Your goal
Every record must come back unchanged, apart from the pictures, which are dropped.

Stored dataset items:
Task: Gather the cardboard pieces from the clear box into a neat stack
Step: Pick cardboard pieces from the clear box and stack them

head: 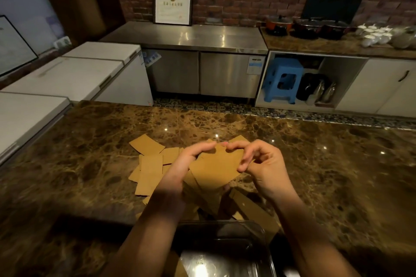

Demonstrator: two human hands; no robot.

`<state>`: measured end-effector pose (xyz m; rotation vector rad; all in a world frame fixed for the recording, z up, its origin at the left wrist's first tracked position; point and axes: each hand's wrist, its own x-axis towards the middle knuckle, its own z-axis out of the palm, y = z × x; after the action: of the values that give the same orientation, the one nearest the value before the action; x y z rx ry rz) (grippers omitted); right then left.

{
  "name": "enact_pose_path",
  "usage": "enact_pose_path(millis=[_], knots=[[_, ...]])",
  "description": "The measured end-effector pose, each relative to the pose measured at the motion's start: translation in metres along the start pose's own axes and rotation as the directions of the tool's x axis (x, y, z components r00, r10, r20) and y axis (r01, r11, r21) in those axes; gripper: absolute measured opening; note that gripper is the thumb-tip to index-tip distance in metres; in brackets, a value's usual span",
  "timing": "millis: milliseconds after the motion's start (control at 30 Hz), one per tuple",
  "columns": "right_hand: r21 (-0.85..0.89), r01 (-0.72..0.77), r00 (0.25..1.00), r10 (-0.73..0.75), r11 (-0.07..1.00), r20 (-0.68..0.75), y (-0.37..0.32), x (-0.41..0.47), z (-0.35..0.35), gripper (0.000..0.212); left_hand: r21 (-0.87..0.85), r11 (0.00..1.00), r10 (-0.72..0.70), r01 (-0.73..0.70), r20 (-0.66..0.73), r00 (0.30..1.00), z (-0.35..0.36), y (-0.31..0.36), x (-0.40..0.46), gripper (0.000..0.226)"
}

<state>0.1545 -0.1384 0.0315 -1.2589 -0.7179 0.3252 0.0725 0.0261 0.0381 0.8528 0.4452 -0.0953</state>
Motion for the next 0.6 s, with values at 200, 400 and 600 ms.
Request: enact_pose_path(millis=[200, 400, 600], knots=[[-0.229, -0.062, 0.971, 0.112, 0.971, 0.211, 0.003, 0.02, -0.008, 0.066, -0.024, 1.0, -0.011, 0.014, 0.116, 0.993, -0.008, -0.007, 0.005, 0.074], [0.323, -0.497, 0.851, 0.525, 0.805, 0.003, 0.001, 0.012, 0.007, 0.042, -0.236, 0.879, 0.433, -0.414, 0.03, 0.901, 0.003, 0.003, 0.016, 0.067], [0.455, -0.559, 0.792, 0.609, 0.693, 0.045, 0.006, 0.002, 0.017, 0.066, -0.096, 0.807, 0.586, -0.583, 0.001, 0.81, 0.032, -0.001, 0.042, 0.062]])
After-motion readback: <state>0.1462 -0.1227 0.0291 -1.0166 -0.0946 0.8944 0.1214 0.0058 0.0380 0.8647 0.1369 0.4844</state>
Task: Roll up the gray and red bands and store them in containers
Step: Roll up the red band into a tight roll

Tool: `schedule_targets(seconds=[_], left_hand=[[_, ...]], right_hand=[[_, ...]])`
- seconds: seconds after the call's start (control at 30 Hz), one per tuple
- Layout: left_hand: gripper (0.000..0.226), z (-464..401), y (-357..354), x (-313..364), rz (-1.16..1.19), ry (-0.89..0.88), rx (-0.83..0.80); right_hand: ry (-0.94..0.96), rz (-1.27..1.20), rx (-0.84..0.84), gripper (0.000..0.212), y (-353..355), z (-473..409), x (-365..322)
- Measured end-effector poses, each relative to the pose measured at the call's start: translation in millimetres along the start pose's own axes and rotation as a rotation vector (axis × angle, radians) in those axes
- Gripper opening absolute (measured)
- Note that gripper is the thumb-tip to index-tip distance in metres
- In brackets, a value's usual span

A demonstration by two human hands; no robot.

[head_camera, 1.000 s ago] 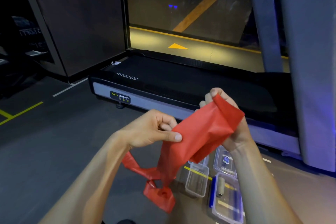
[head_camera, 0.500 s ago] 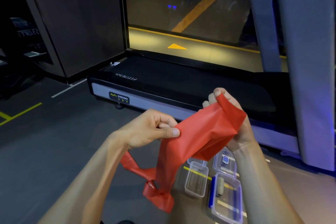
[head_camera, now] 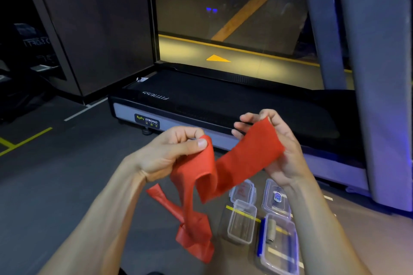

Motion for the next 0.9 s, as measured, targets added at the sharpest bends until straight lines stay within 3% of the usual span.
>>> schedule_targets(seconds=[0.13,0.33,0.53,0.73,0.9], left_hand=[[0.022,-0.7,-3.1,-2.3,-0.019,0.020,-0.011],[0.018,-7.5,-1.9,-13.8,-0.159,0.033,-0.007],[0.012,-3.9,-3.2,-17.4,-0.264,0.035,-0.045],[0.017,2.0,-9.2,-32.1,-0.400,0.111,-0.120],[0.009,-3.4,-1.8,-27.3,-0.349,0.079,-0.037]], right_hand=[[-0.008,-0.001,-0.078,0.012,-21.3,6.1,1.5],[0.041,0.527,-0.266,0.008,-50.6,14.1,31.8],[0.061,0.677,-0.296,0.007,-42.3,13.5,28.4],[0.000,0.125,-0.063,0.004,-17.4,3.2,1.9],[-0.044,-0.060,-0.032,0.027,-0.5,-2.0,0.3]])
Point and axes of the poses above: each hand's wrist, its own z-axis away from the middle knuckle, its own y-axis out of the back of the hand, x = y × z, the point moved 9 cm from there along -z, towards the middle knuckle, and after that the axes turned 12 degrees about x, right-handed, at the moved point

Exercise answer
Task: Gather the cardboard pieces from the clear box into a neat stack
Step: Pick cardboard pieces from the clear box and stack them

head: 

Demonstrator: two human hands; no robot.

`<state>`: measured end-effector pose (xyz m; rotation vector rad; all in a world frame fixed for the recording, z up, its origin at the left wrist's first tracked position; point and axes: each hand's wrist, its own x-axis towards the middle knuckle, its own z-axis out of the palm, y = z × x; after the action: of the values that give the same orientation, the one nearest the value before the action; x y z rx ry rz) (grippers omitted); right then left.

{
  "name": "enact_pose_path",
  "usage": "enact_pose_path(millis=[_], knots=[[_, ...]])",
  "description": "The measured end-effector pose, each relative to the pose measured at the motion's start: translation in metres along the start pose's own axes and rotation as the directions of the tool's x axis (x, y, z components r00, r10, r20) and y axis (r01, r11, r21) in those axes; gripper: absolute measured opening; note that gripper is the thumb-tip to index-tip distance in metres; in brackets, a value's usual span",
  "timing": "millis: milliseconds after the motion's start (control at 30 Hz), one per tuple",
  "columns": "right_hand: r21 (-0.85..0.89), r01 (-0.72..0.77), r00 (0.25..1.00), r10 (-0.73..0.75), r11 (-0.07..1.00), r20 (-0.68..0.75), y (-0.37..0.32), x (-0.41..0.47), z (-0.35..0.35), gripper (0.000..0.212); left_hand: r21 (-0.87..0.85), r11 (0.00..1.00), r10 (-0.72..0.70), r01 (-0.73..0.70), r20 (-0.66..0.73), r00 (0.30..1.00), z (-0.35..0.36), y (-0.31..0.36), x (-0.40..0.46), gripper (0.000..0.226)"
}

<state>0.1545 -0.1384 0.0315 -1.2589 -0.7179 0.3252 0.0725 0.0261 0.0381 0.8528 0.4452 -0.0953</state>
Motion for the next 0.6 s, with values at 200, 400 and 600 ms.
Request: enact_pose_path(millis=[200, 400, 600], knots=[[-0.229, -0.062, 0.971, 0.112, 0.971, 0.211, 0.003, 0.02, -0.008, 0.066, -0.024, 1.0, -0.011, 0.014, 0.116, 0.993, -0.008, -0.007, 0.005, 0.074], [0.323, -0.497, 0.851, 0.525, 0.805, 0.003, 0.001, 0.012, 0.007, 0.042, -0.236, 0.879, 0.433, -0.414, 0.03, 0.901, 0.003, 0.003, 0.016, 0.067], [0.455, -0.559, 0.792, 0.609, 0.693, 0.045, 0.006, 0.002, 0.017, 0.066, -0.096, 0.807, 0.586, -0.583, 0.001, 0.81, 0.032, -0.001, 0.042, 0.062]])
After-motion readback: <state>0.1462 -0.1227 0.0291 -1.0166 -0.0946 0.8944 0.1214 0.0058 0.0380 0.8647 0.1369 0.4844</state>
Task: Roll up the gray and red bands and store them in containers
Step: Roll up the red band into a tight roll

Tool: `schedule_targets(seconds=[_], left_hand=[[_, ...]], right_hand=[[_, ...]])`
- seconds: seconds after the call's start (control at 30 Hz), one per tuple
- Layout: left_hand: gripper (0.000..0.226), z (-464..401), y (-357..354), x (-313..364), rz (-1.16..1.19), ry (-0.89..0.88), rx (-0.83..0.80); right_hand: ry (-0.94..0.96), rz (-1.27..1.20), rx (-0.84..0.84), gripper (0.000..0.212), y (-353..355), z (-473..409), x (-365..322)
- Measured end-effector poses, each relative to the pose measured at the call's start: translation in millimetres along the start pose's own axes and rotation as a rotation vector (axis × angle, radians) in those axes
- Gripper opening absolute (measured)
- Note that gripper is the thumb-tip to index-tip distance in metres
- In brackets, a value's usual span

A demonstration by two human hands; no robot.

[head_camera, 1.000 s ago] 
[head_camera, 0.500 s ago] 
[head_camera, now] 

Motion for the next 0.9 s, as measured, targets added at the sharpest bends until straight lines stay within 3% of the usual span.
>>> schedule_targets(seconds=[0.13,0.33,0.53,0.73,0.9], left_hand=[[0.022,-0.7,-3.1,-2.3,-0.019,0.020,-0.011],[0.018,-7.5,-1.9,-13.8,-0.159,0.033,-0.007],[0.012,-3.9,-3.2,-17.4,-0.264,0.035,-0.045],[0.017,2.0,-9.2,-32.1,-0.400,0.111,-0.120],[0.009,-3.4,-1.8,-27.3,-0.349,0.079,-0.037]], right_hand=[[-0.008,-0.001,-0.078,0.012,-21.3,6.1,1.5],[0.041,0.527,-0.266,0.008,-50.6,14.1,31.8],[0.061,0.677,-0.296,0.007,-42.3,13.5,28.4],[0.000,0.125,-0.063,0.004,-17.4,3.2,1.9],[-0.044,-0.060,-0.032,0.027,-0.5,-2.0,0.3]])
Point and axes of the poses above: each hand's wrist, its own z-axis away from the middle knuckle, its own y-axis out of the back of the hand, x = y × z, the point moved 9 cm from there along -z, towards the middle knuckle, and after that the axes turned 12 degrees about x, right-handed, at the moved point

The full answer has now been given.